MISSOULA, Mont. (AP) – The founders of the Yellowstone Club are trading blame over who is responsible for the financial collapse of the Montana haven for the rich that has fallen more than $400 million into debt.

Members of the private ski resort – including former Vice President Dan Quayle and Bill Gates – pay substantial sums for the privilege of building expensive homes in the gated resort but they do not own the club itself.

Its founders, recently divorced Tim and Edra Blixseth, blame one another for the problems that led the club to file for federal bankruptcy protection.
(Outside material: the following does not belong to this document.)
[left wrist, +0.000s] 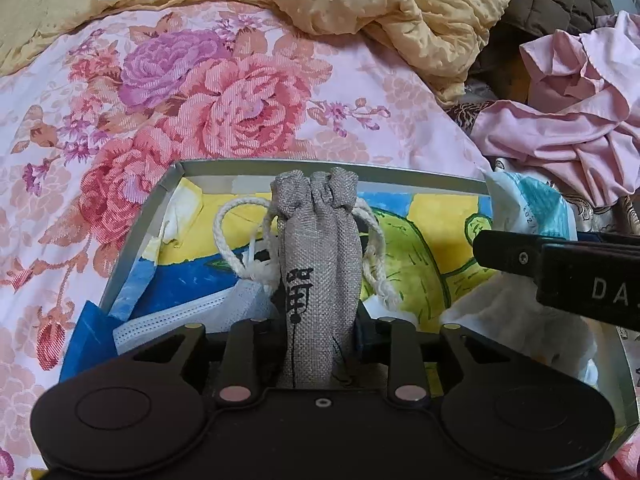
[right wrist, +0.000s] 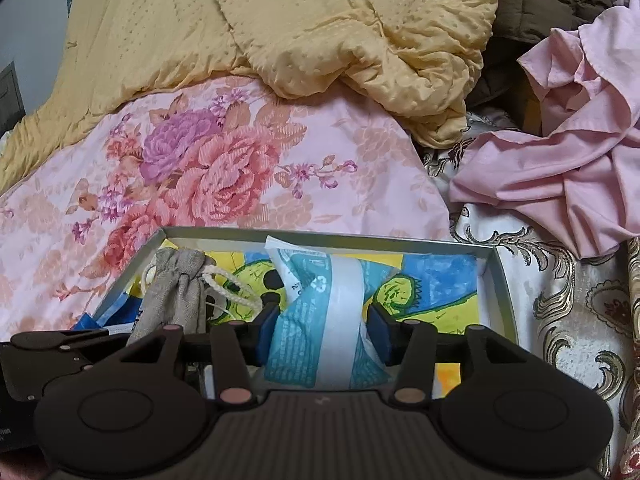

Edra Blixseth has owned the club outright since last August. But Tim Blixseth was in control in 2005 when the Yellowstone Club took a $375 million loan through the firm Credit Suisse.

Most of that money went to the Blixseths’ private accounts, to be spent on luxury jets and estates in California, France, the Caribbean, Mexico and Scotland.

The club’s creditors and members accuse Tim Blixseth of “looting” the resort. They say the loan was fraudulent and should be voided because Credit Suisse knew it would not benefit the club.

Edra Blixseth’s attorney latched onto that claim during opening statements in Wednesday’s bankruptcy trial.

“The corporate greed of Credit Suisse coupled with Mr. Blixseth’s sense of entitlement is a very, very bad situation,” said attorney Troy Greenfield.

Tim Blixseth’s attorney, Mike Flynn, said the fact that some of the money went to his client was a red herring. “If anyone in America builds a business and wants to take money out of the business … they’re absolutely entitled to do so,” Flynn said.

Edra Blixseth last month declared personal bankruptcy. Her former husband says the club was making money when she took it over, and that she drove it into the ground.

But attorneys for the creditors have cast Tim Blixseth as the engineer of the 2005 loan that makes up most of the club’s debts. And despite the millions she made off the loan, Edra Blixseth says she objected to the deal at the time.

A Boston real estate investor has offered to buy the resort for $100 million. The price could be driven higher during an auction scheduled for May 13.

Tim Blixseth, who hopes to regain control of the club, developed the 13,600-acre resort with his former wife in the late 1990s, after making his riches in the timber industry.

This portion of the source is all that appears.